Studi evidenziano un aumento di questi attacchi nel 2022, cresciuti anche del 90% rispetto al 2021. Apparentemente gli hacker stanno sfruttando fragilità emerse con la pandemia. Una visione sottolineata anche dall’ultimo report della Internet Organized Crime Threat Assessment del 2021.
Il documento sottolineava il ruolo centrale dei ransomware negli attacchi informatici alla sanità, resi ora ancora più semplici per i gruppi criminali che li utilizzano dal grande sforzo fatto durante la pandemia per mettere in comune dati sensibili, sia a fini di ricerca, sia per lo sviluppo della telemedicina.

Una condivisione che non è stata protetta adeguatamente, anche perché, come ricordato dal report stesso, spesso la chiave di accesso a un’azienda sanitaria è un service terzo da remoto.
Il problema è consistente: secondo il più recente rapporto CyberArk 2022 Identity Security Threat Landscape, nel 2021 ogni organizzazione sanitaria di medie dimensioni è stata colpita almeno da due ransomware.

Per fare un esempio di cronaca sanitaria nazionale, il primo agosto 2021 Regione Lazio è stata colpita da un ransonware che ha bloccato le prenotazioni alla vaccinazione anti Covid-19, di fatto mettendo i bastoni tra le ruote della più ingente campagna vaccinale degli ultimi anni.

In questo caso, pochi giorni sono bastati per sbloccare la situazione e il 5 agosto si era tornati a effettuare le vaccinazioni, ma la situazione richiede di porre maggiore attenzione al problema.

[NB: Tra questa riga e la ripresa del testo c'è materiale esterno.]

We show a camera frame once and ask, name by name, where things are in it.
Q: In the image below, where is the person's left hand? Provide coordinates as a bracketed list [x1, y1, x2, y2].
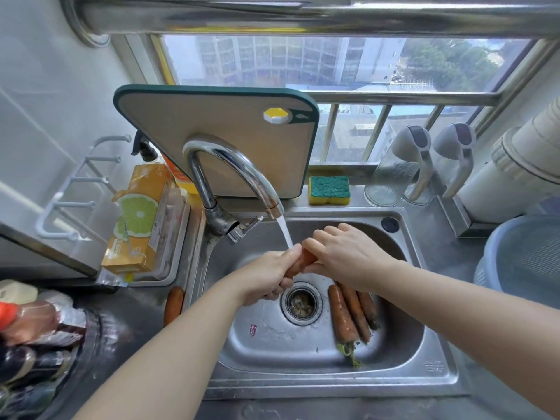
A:
[234, 243, 304, 307]

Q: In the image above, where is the person's right hand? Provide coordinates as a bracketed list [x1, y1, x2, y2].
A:
[302, 222, 401, 295]

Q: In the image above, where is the slim orange carrot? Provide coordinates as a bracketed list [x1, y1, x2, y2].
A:
[284, 248, 319, 279]

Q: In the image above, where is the orange carrot with leafy stem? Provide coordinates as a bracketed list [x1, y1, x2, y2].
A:
[328, 283, 363, 368]

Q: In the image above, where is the chrome faucet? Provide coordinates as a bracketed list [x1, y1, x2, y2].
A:
[182, 134, 285, 244]

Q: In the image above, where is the blue plastic colander basin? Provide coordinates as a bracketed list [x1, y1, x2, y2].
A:
[474, 213, 560, 311]

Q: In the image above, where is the person's left forearm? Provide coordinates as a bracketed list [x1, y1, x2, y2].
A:
[72, 275, 246, 420]

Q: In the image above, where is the person's right forearm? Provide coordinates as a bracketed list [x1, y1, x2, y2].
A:
[380, 260, 560, 418]

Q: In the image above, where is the steel drain strainer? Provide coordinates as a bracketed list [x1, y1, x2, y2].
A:
[281, 282, 324, 327]

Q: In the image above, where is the yellow green sponge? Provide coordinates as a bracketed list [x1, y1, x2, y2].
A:
[307, 175, 352, 206]

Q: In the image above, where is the stainless steel sink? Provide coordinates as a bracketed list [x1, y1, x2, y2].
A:
[183, 206, 467, 401]

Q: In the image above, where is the glass pitcher with grey lid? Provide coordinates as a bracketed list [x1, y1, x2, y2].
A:
[402, 122, 477, 205]
[363, 125, 434, 208]

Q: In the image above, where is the white plastic tray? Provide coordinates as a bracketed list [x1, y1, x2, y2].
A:
[129, 187, 192, 288]

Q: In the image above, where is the transparent plastic packet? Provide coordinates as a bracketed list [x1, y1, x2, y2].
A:
[150, 187, 184, 278]

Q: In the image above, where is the yellow dish soap pump bottle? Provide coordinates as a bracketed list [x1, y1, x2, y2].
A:
[131, 129, 200, 195]

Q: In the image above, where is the orange box with lime picture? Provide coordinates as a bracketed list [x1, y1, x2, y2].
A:
[101, 163, 174, 276]

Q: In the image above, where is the clear plastic bag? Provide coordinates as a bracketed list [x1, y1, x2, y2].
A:
[95, 268, 132, 288]

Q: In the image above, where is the beige green-rimmed cutting board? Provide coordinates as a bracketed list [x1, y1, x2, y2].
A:
[113, 84, 320, 200]

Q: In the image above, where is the white capped bottle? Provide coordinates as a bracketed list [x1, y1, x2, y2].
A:
[37, 289, 74, 309]

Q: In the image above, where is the window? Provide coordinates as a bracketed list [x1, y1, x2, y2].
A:
[148, 33, 560, 167]

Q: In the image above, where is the red capped sauce bottle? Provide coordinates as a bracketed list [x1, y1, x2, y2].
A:
[0, 300, 88, 347]

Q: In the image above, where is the dark soy sauce bottle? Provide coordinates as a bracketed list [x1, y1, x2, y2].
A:
[0, 345, 73, 386]

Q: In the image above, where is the beige capped bottle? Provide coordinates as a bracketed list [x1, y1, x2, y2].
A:
[0, 279, 39, 305]

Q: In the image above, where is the steel overhead pipe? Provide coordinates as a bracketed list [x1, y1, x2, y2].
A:
[59, 0, 560, 48]

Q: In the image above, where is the white duct pipe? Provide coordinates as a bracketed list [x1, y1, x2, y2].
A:
[457, 98, 560, 225]

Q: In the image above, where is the steel window guard rail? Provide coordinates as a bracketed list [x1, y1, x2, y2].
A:
[306, 90, 502, 165]

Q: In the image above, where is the white wall hook rack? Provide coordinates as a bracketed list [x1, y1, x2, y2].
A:
[34, 134, 132, 242]

E non basta mettere in sicurezza il proprio sistema interno, magari proteggendo le cartelle cliniche elettroniche, ma occorre sempre più pensare in termini di catena di servizi.

Questa, almeno, la visione di Paolo Lossa, Country Sales Director di CyberArk Italia, che in un ampio articolo sottolinea l’importanza di pensare a “strategie di gestione del rischio con una portata globale che comprenda software, dispositivi connessi, sistemi legacy e qualunque altra cosa sia in rete”.
Un aiuto agli specialisti che si occupano di sicurezza informatica nelle realtà sanitarie viene dalla guida Healthcare Supply Chain Cybersecurity Risk Management, del maggio 2022, rilasciata dalla Cloud Security Alliance (CSA).

Secondo gli autori di questa pubblicazione il primo passo per migliorare la sicurezza informatica, e proteggersi dai ransomware, prevede di individuare tutti i fornitori di servizi dell’organizzazione stessa, compresi i fornitori dei fornitori: bisogna avere una chiara idea di tutta la catena di distribuzione dei servizi informatici, includendo anche tutti i servizi in cloud eventualmente acquistati con carta di credito.

Una volta disegnata la struttura della catena di distribuzione dei servizi, occorre effettuare una classificazione degli attori in gioco in base al rischio che siano attaccati da ransomware, diventando quindi i cavalli di troia per il sistema tutto.
In questo modo si possono individuare gli anelli deboli da rinforzare. In questo processo, è essenziale individuare le principali aree di rischio e gli account privilegiati, quelli che possono accedere ai maggiori livelli di intervento sul sistema: se un gruppo di hacker rubasse le loro credenziali, infatti, avrebbe libero accesso al sistema. Fatto ciò, è necessario che le organizzazioni sanitarie pretendano, inserendola come regola per la definizione del contratto, che i fornitori si dotino di sistemi di sicurezza informatica, per poi effettuare dei controlli: mai come in questo momento, infatti, è tutta la catena a doversi proteggere.